1. Não participei na discussão sobre as remunerações dos novos gestores da CGD, porque a considerei um tanto ociosa e, em geral, assaz demagógica.
Se o Estado quer ter bancos públicos, que têm de participar num mercado concorrencial, tem de aceitar que também há um mercado de gestores, em que o Estado só pode participar se cumprir as respetivas regras, incluindo quanto às remunerações.
Ora, o limite constante do estatuto legal dos gestores públicos - o vencimento do Primeiro-Ministro - não permite ao Estado entrar nesse mercado.
2. Diferente é o caso da obrigação de declaração pública de património, de rendimentos e de interesses, que hoje se aplica a todos os gestores públicos, e que poderia continuar a ser legalmente exigida (ou contratualmente imposta) aos gestores da CGD.

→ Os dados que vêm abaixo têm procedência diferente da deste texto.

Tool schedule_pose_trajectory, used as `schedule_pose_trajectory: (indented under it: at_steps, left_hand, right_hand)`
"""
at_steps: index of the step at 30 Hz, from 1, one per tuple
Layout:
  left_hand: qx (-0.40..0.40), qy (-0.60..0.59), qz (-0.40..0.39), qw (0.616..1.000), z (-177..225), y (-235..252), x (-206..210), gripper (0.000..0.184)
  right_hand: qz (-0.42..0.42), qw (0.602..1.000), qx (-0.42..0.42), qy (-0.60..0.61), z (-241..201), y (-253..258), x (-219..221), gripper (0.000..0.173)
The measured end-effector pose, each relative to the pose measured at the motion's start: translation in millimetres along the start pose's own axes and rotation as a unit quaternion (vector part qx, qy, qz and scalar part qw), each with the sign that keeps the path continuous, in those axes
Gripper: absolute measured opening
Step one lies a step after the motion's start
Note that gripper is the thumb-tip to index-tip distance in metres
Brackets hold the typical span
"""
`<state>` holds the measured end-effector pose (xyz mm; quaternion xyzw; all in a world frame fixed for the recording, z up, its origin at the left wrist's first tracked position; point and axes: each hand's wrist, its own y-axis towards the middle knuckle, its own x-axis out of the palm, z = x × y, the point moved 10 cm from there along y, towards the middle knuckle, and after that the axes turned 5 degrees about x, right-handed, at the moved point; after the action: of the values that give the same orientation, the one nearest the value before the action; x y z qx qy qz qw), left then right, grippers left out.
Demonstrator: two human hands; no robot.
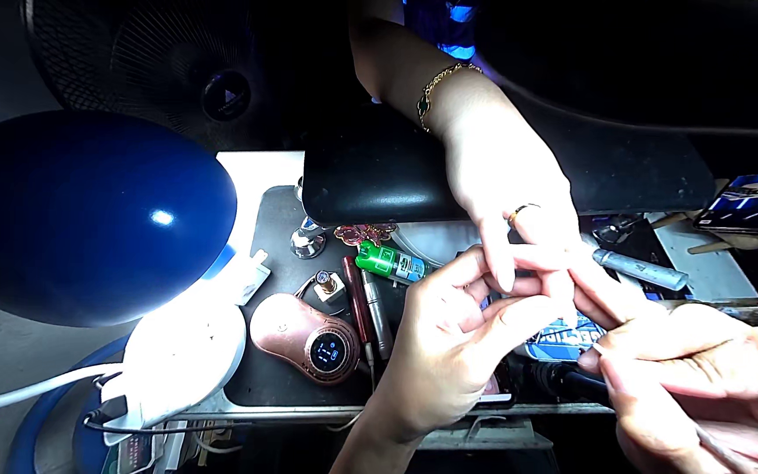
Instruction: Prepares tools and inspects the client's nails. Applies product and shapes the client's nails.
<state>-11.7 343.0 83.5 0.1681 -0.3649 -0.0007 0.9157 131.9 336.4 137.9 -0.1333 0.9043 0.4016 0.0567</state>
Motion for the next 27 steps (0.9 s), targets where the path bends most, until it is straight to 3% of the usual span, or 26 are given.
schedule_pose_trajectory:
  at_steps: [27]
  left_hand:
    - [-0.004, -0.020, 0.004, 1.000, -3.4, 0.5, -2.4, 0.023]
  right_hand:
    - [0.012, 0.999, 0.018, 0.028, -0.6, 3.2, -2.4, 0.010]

Importa, no entanto, salientar, que tal obrigação não decorre da Constituição, nem direta nem indiretamente. Aliás, a Constituição só se refere às obrigações e incompatibilidades especiais dos titulares de "cargos políticos", em cuja categoria não se integram os gestores de empresas públicas (que devem primar pela neutralidade e isenção política).

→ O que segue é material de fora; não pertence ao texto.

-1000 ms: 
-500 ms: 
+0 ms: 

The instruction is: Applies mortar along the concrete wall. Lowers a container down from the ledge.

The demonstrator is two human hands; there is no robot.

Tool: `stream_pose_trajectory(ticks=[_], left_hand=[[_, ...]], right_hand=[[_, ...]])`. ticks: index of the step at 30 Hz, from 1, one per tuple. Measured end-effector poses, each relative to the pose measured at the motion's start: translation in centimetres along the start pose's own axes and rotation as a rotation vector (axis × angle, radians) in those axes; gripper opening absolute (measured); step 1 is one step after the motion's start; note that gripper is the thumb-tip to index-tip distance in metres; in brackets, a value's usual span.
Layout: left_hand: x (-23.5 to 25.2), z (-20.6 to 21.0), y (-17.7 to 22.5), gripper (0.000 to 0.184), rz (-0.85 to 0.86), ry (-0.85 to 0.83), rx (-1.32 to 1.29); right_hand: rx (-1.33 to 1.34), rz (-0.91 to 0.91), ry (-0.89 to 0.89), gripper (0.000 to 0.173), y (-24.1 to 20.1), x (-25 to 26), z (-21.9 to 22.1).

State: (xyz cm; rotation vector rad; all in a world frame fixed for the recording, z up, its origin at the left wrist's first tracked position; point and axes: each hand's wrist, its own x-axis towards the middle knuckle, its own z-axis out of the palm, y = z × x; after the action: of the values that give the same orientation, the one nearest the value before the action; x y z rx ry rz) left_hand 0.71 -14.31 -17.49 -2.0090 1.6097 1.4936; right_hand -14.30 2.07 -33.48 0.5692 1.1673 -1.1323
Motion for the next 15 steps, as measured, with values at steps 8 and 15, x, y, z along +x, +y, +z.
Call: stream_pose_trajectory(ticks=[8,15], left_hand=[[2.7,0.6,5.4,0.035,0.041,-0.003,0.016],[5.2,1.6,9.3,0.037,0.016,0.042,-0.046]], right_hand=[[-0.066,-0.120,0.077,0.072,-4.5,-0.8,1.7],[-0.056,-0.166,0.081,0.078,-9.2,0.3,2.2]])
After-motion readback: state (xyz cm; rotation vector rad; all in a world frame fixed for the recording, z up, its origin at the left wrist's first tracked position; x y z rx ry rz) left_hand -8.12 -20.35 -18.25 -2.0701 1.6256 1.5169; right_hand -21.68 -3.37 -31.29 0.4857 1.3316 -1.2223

Mal ou bem, o Governo decidiu retirar inteiramente os gestores da CGD do âmbito do estatuto legal especifico dos gestores públicos -, o que parece implicar a revogação de todas obrigações legais ligadas a esse estatuto, incluindo a referida acima, sob pena de incongruência legislativa. As eventuais dúvidas sobre este ponto só podem ser superadas pelo Tribunal Constitucional.
Seja como for, não creio que essa eventual isenção seja inconstitucional por violação do princípio da igualdade, por causa de um alegado privilégio ilegítimo dos gestores da Caixa. Na verdade, o princípio da igualdade só pode comparar situações iguais, o que não é o caso, visto que, ao contrário de outras empresas públicas, a CGD participa num mercado tão concorrencial quanto regulado (pelo BdP) quanto à idoneidade e conflito de interesses dos gestores bancários.
3. Pode a AR vir a alterar esta situação por via legislativa, repondo explicitamente essa obrigação para os gestores da CGD?
Sem dúvida que sim, mas em princípio essa alteração só poderá valer para o futuro, não podendo alterar as situações profissionais criadas, tituladas por um contrato em vigor, sob pena de violação unilateral flagrante (aqui, sim!) da proteção das situações jurídicas contratualmente estabelecidas, dando à parte lesada o direito de resolver o contrato e pedir a competente indemnização do Estado. Além disso, há o princípio constitucional de que a criação (ou o restabelecimento) de obrigações públicas, como seria o caso, não pode ter efeitos retroativos para os particulares.
Nestes termos, e independentemente do juízo político de todo o processo, cabe perguntar se há alguma razão para a precipitação da aprovação da lei - que muito provavelmente seria vetada pelo Presidente da República, se dotada de eficácia retroativa -, para além do risco de reativar uma crise de dimensões imprevisíveis da CGD. Para os defensores da natureza pública da Caixa, a iniciativa legislativa que patrocinam pode ser um terrível tiro pela culatra...
Adenda
Porque é que os partidos que contestam a retirada dos gestores da Caixa do estatuto do gestor público não chamaram a apreciação parlamentar, para efeito de revogação ou de alteração, o respetivo diploma governamental - o Decreto-Lei nº 39/2016, de 28 de julho - logo na retoma dos trabalhos parlamentares em 15 de setembro, tendo mesmo deixado passar o prazo de o fazer?
Adenda 2
Perguntam-me se a não aplicação retroativa vale também para a questão das remunerações. A resposta é sim, por maioria de razão. Mesmo os contratos públicos, que admitem a sua modificação unilateral pelo Estado, impõem a "manutenção do equilíbrio contratual".